Ferrimagnetics vs. Ferromagnetics

The ferrimagnetic nature of the transformer’s ferrite core (ferrites have crystalline randomly aligned magnetic pole pairs that can spontaneously realign) is the source of the potential for interference and a new transformer design is generally required. Ferrite core materials are used in switched-mode transformers. When exposed to a strong magnetic field, ferrimagnetic materials experience a change in crystalline pole alignment. In a power transformer this can result in a cascading impact on transformer (and power supply) performance:

1. The presence of an external magnetic field causes the internal field intensity in the ferrite core to decrease

2. Flux density β decreases

3. The total magnetic flux decreases, reducing primary inductance

4. If the external magnetic field is strong enough, and the inductance is sufficiently reduced, the power supply will enter auto-restart as switch current ramps to its limit before useful energy transfer can occur. In circuits without a primary current limit, switch failure becomes a real possibility.

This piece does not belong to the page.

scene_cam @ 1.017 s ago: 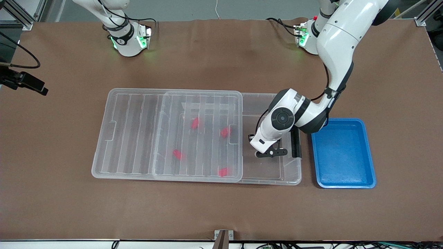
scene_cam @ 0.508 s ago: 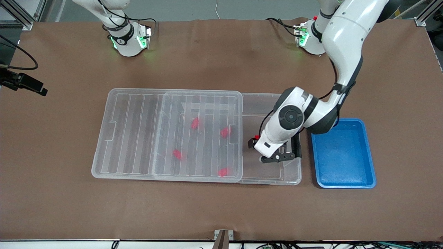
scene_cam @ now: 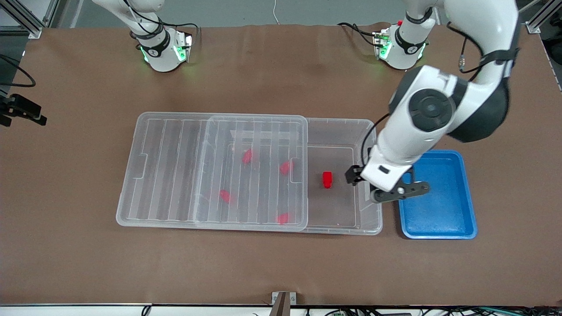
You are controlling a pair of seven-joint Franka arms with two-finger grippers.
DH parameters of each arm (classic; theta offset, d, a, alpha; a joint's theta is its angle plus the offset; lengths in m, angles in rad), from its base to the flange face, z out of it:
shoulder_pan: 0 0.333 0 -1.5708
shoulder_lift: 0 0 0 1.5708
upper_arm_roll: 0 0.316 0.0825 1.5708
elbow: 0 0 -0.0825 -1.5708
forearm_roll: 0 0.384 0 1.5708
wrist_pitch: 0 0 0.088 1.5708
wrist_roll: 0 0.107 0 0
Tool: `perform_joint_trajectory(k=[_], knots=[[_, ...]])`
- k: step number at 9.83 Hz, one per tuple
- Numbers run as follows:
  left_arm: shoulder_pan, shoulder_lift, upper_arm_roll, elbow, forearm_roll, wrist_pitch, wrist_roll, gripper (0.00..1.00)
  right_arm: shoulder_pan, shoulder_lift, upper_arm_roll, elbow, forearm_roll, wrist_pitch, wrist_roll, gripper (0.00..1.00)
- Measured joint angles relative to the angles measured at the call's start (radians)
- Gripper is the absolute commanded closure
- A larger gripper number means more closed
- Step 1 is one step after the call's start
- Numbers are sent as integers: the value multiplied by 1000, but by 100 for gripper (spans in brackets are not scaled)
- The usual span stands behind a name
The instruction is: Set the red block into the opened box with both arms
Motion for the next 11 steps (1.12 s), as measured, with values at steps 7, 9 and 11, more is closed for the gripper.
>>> perform_joint_trajectory(k=[7, 9, 11], knots=[[244, -216, 1, 16, 1, -175, 321, 0, 15, 225, 5, -294, 103, 445, -218, 100], [287, -277, 0, 16, -51, -223, 374, 0, 60, 223, 8, -305, 133, 451, -216, 100], [308, -305, 10, 15, -81, -296, 397, 0, 88, 220, 9, -305, 205, 451, -216, 100]])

Power Integrations has developed a magnetic-interference-proof, dual-output isolated flyback power supply that delivers 16.5 VDC at 300 mA and 16.5 VDC at 100 mA over an input voltage range of 85 to 350 VAC (Figure 1). Design considerations included optimization of the transformer to compensate for the effects of external magnetic fields and component selection and layout.

The design is based on the LNK3696P from the LinkSwitch-XT2 900 V family. The LNK3696P IC supports low component count solutions with an integrated 900 V power MOSFET, oscillator, simple ON/OFF control, a high-voltage switched current source, frequency jittering, cycle-by-cycle current limit and thermal shutdown.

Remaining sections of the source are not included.